Secondo molti economisti si è stato tanto a discutere di Quantitative easing che se anche venisse fatto ora non avrebbe alcun effetto, insomma siamo andati “fuori tempo massimo”.
In Europa i tassi sui titoli dello Stato, anche quelli a lunga scadenza, sono praticamente azzerati ed i debiti pubblici di quasi tutti i Paesi dell’eurozona sono ormai fuori controllo, in queste condizioni il Quantitative easing diventa un’altra cosa.
Seppur potrebbe sembrare un aiuto ai Paesi in maggior difficoltà nella realtà è una ulteriore cessione di sovranità che domani pagheremo cara, visto che comunque l’euro è destinato prima o poi a scoppiare sarebbe molto meglio per noi negoziare ORA le clausole per una uscita “programmata”
Nessuno vuole shock finanziari, ma proprio per evitarli dobbiamo contrattare al più presto, e su queste basi, la fuoriuscita da un sistema di cambi fissi (cioè l’euro) che non può far altro che risultare deleteria per i Paesi più deboli.
In questa maniera, invece, andiamo verso la schiavitù.
Qualcuno potrebbe dire: Beh!

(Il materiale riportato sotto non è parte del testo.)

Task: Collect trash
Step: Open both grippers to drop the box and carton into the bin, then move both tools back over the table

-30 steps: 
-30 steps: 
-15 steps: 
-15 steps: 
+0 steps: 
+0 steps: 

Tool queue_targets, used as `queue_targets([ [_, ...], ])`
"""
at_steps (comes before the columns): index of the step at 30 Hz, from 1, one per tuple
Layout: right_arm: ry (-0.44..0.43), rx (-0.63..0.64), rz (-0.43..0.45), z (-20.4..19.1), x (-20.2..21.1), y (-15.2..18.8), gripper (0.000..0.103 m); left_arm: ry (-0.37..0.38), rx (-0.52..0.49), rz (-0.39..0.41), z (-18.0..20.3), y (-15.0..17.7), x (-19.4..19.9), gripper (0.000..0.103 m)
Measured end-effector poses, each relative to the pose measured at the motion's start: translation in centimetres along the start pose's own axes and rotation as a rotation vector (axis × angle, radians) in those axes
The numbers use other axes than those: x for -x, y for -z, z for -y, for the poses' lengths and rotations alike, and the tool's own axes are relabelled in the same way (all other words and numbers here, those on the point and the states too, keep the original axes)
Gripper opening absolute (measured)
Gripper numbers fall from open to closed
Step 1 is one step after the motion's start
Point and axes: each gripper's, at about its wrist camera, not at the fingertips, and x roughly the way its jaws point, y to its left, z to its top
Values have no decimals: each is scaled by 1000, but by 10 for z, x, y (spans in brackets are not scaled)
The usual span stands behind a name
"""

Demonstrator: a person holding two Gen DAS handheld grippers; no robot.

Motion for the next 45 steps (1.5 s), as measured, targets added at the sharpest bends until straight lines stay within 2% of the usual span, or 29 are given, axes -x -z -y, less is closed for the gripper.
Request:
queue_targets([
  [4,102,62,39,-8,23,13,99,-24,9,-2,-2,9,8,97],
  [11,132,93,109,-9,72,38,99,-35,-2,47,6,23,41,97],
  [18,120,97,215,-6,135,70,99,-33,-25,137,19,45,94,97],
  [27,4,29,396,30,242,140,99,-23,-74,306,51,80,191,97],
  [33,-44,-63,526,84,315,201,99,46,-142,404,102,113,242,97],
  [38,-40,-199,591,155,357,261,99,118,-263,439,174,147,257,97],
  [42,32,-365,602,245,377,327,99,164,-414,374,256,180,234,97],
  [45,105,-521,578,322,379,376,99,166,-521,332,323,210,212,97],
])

Francia o Spagna purché se magna. Ma non sono più quei tempi, oggi con la Germania non “se magna”.
Mi è stato anche chiesto perché se il Quantitative easing va a danno dei Paesi periferici, ad essere contrari sono principalmente i tedeschi e gli Stati virtuosi in generale.
La risposta è che comunque hanno paura anche loro di prendere una “fregatura”, in pratica i tedeschi vogliono guadagnare “senza rischiare nulla”, così è troppo comodo, ma alla fine, vedrete, si troverà un compromesso, una via di mezzo che non accontenterà nessuno. Un Quantitative easing “light”.
Intanto i prezzi delle materie prime continuano a calare, la deflazione, da spauracchio, sta diventando un dramma, ed il Quantitative easing è la risposta sbagliata, la via maestra rimane la competitività, che si può senz’altro incrementare con riforme radicali, ma soprattutto con un sistema finanziario che abbia alla base la regola prima e imprescindibile: UNO STATO, UNA MONETA.